The following node is available in the Open Source KNIME predictive analytics and data mining platform version 2.7.1. Discover over 1000 other nodes, as well as enterprise functionality at http://knime.com.
This node analyses documents and extracts relevant keywords
using the graph-based approach described in
"KeyGraph: Automatic Indexing by Co-occurrence Graph based on
Building Connstruction Metaphor" by Yukio Ohsawa.
First, a predetermined amount of terms are selected based on their
frequency (high frequency set, HF) and added as the initial nodes of
the graph.
The association strength between each of these terms is then
calculated using the following scoring method: assoc(term1, term2) =
min(occurrence frequency of term1, occurrence frequency of term2)

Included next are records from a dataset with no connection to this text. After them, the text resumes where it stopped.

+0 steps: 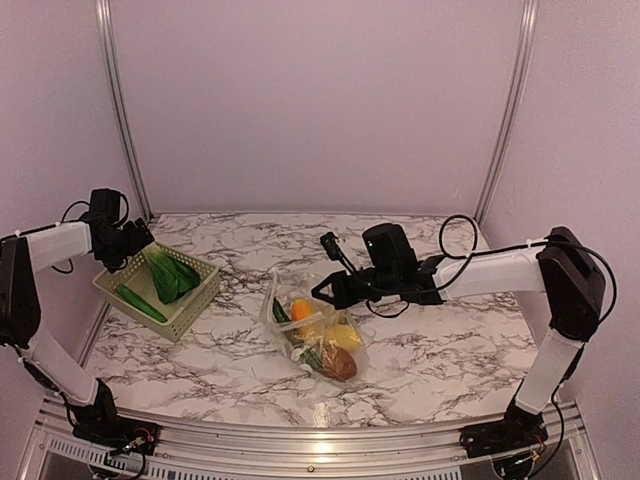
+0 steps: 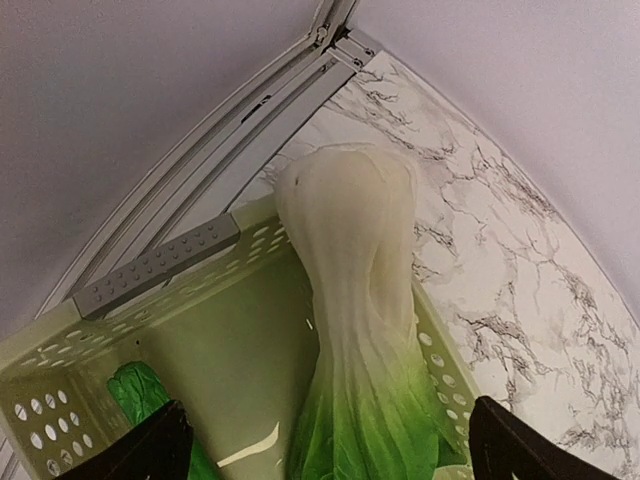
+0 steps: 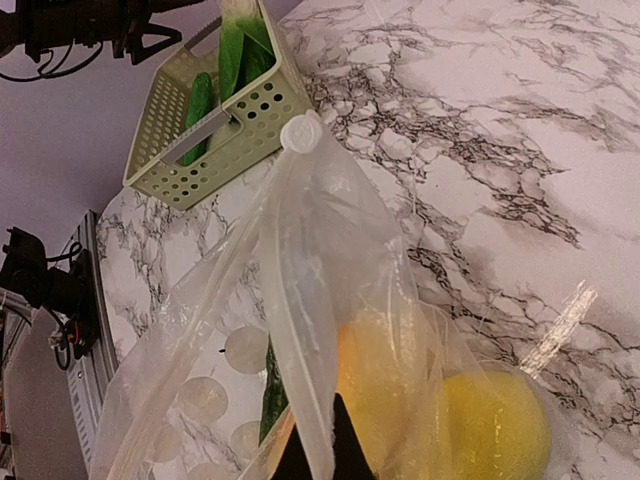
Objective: Open the zip-top bag and remove the fake food
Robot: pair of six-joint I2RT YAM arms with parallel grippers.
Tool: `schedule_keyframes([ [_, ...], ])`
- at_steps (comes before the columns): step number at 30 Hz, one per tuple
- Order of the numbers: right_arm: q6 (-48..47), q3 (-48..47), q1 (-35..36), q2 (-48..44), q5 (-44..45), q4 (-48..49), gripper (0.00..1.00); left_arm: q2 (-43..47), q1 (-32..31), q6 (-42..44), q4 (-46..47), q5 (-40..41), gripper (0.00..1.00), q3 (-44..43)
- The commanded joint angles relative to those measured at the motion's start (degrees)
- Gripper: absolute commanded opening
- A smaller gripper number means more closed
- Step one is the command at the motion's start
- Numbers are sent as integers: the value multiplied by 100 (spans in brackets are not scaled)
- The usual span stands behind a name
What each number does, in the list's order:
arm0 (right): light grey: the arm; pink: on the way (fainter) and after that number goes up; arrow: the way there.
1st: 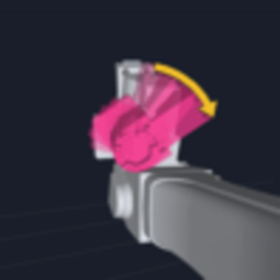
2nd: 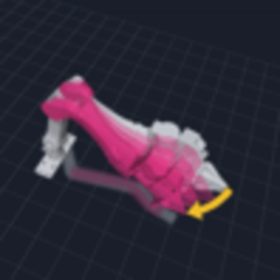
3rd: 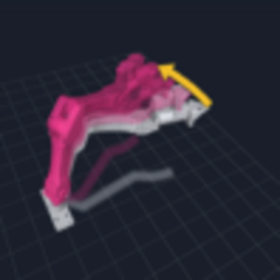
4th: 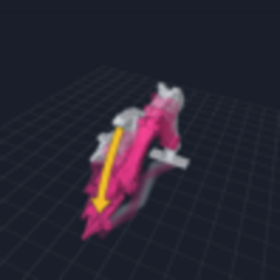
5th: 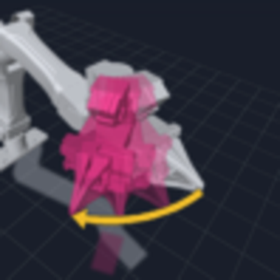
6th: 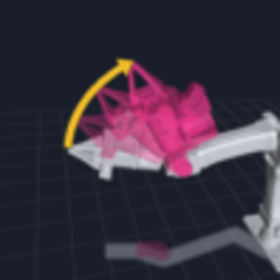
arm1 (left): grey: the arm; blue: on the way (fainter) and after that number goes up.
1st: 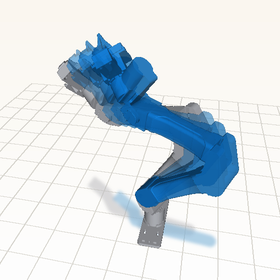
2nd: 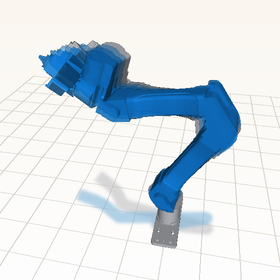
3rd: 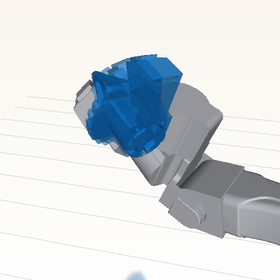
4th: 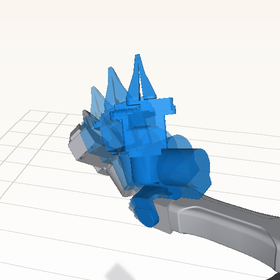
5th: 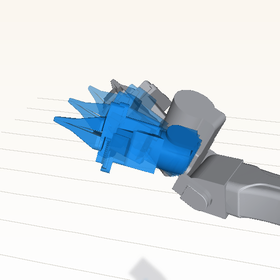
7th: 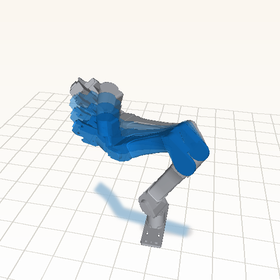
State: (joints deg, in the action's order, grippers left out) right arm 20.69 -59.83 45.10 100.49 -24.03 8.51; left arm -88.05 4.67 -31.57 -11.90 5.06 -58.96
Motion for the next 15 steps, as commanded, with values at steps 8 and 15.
schedule_keyframes([
  [8,-440,-469,52,-309,-26,-596,0,1345,-333,-33,632,-1118,99,455],
  [15,-361,-503,128,-306,-5,-526,0,2192,-1634,-199,610,-1713,99,952],
])
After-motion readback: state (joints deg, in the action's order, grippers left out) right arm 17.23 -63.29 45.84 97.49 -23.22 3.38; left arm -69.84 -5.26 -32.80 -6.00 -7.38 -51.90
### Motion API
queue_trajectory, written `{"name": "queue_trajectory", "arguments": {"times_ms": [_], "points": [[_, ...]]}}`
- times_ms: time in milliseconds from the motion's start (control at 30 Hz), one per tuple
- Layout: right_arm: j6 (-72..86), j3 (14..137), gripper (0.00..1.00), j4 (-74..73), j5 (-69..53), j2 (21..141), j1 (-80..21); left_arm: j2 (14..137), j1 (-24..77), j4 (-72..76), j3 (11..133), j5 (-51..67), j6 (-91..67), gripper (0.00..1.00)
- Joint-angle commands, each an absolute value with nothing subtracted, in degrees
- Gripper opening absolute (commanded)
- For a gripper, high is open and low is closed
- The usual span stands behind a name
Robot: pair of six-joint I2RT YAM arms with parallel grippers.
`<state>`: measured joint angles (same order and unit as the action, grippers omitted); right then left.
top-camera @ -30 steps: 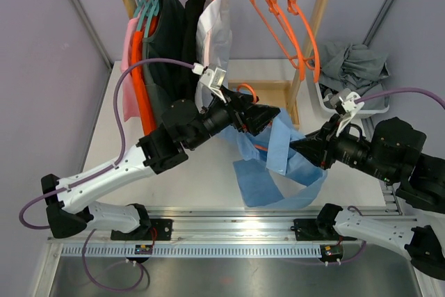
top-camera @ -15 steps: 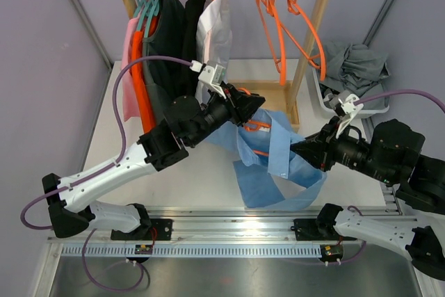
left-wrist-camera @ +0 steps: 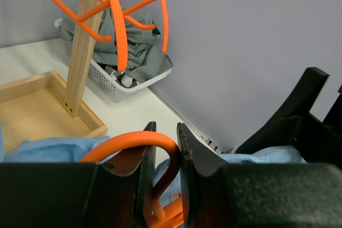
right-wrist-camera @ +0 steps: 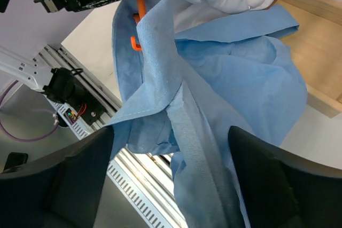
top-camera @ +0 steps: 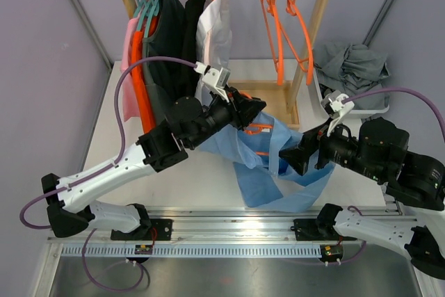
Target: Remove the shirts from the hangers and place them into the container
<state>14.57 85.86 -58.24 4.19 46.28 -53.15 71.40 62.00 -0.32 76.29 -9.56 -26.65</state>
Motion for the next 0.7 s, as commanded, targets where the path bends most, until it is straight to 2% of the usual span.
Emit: {"name": "queue_trajectory", "arguments": {"times_ms": [0, 433, 500, 533, 600, 633, 667], "points": [[13.9, 85.4, 0.99, -58.0, 6.1, 47.0, -53.3, 69.1, 62.6, 6.6, 81.9, -10.0, -27.4, 0.2], [12.7, 84.6, 1.0, -63.0, 9.7, 41.0, -53.3, 63.3, 62.6, 0.2, 86.8, -19.5, -14.4, 0.2], [12.6, 84.0, 0.93, -62.8, 9.4, 40.4, -53.3, 62.5, 62.6, 0.2, 87.1, -21.2, -12.8, 0.2], [12.6, 83.8, 0.87, -62.4, 9.4, 40.3, -53.3, 62.4, 62.6, 0.2, 87.3, -22.0, -12.3, 0.2], [12.3, 83.7, 0.38, -62.3, 9.6, 39.9, -53.3, 62.2, 62.6, -1.2, 88.1, -22.9, -11.7, 0.2], [12.4, 83.7, 0.08, -62.2, 10.5, 39.4, -53.3, 61.8, 62.6, -1.2, 88.2, -22.8, -11.5, 0.2], [12.7, 83.7, 0.0, -62.3, 11.5, 39.1, -53.3, 61.8, 62.6, -1.1, 88.2, -22.8, -11.4, 0.2]]}}
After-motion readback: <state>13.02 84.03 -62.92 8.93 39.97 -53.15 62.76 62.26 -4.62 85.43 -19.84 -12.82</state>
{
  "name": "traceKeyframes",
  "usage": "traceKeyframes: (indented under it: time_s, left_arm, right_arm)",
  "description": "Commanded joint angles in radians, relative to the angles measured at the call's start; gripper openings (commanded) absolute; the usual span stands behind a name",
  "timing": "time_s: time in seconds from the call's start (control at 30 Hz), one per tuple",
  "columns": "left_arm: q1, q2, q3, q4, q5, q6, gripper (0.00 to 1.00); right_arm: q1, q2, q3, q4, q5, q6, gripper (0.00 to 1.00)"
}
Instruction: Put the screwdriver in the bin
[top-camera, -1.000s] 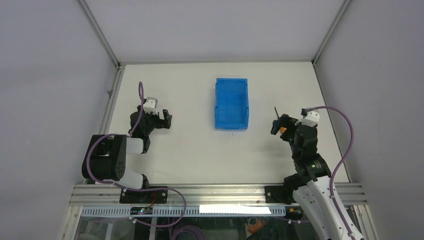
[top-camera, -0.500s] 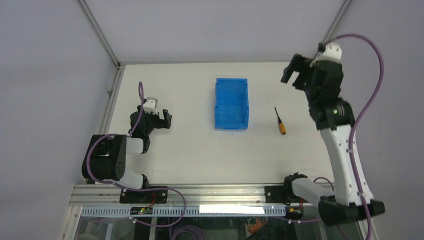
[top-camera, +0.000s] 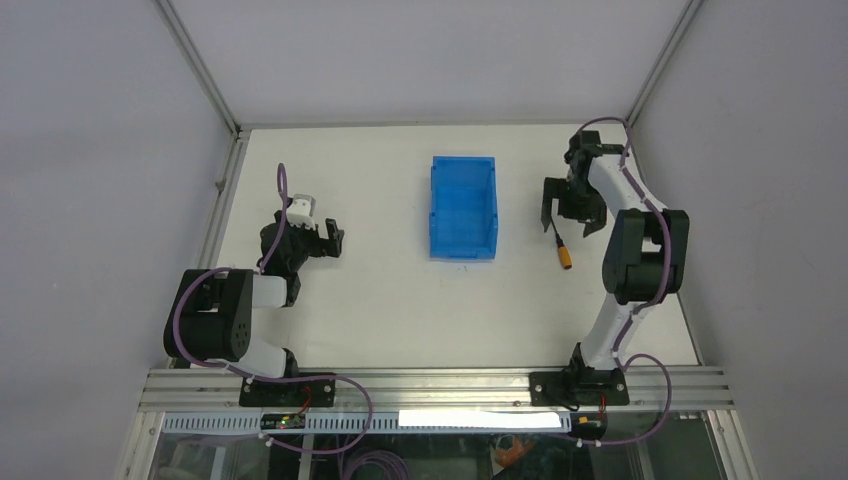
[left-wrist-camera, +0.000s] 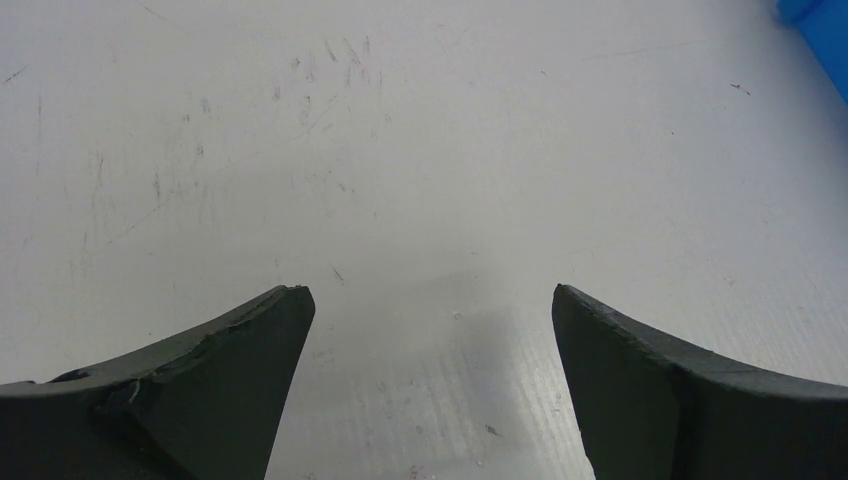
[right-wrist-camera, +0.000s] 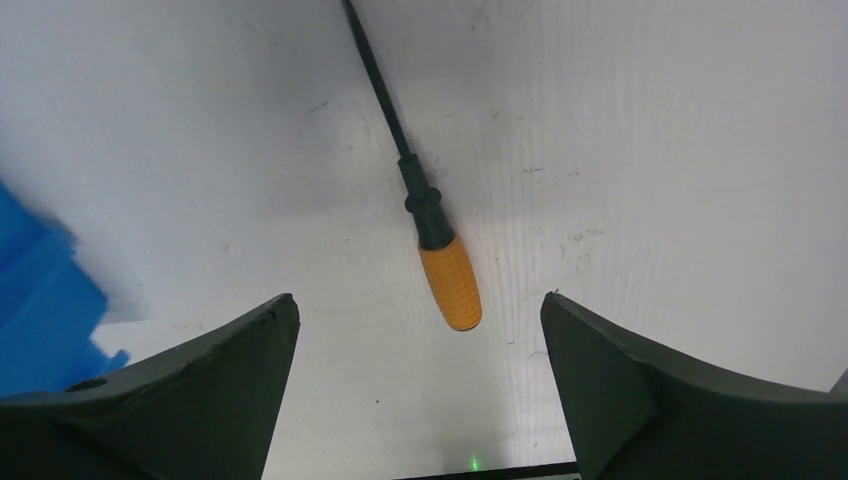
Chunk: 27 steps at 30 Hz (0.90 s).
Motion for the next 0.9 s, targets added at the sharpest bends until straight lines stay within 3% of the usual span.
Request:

summed for every sentence in the document.
The top |HF|-1 associations are inserted into the graph as edges.
If an edge between two terms is the only path that connects them, it
is pruned.
The graph's connected subgraphs are then extracted and considered as
"concept" clusters.
A new batch of terms is added based on their key score, which is the
conditional probability that a term will be used if the author has
all the concepts (clusters) in mind (P(UNION(w|g)) where t is the
term and the union is done over every cluster g of the set of clusters.
Each of these new terms is then linked to every cluster using the
strongest scoring edge amongst the possible ones.
Finally, all the terms in the graph are rated based on this formula:
score(t) = summation over every edge connecting t and other terms (w),
summation over every sentences, min(freq(t), freq(w)).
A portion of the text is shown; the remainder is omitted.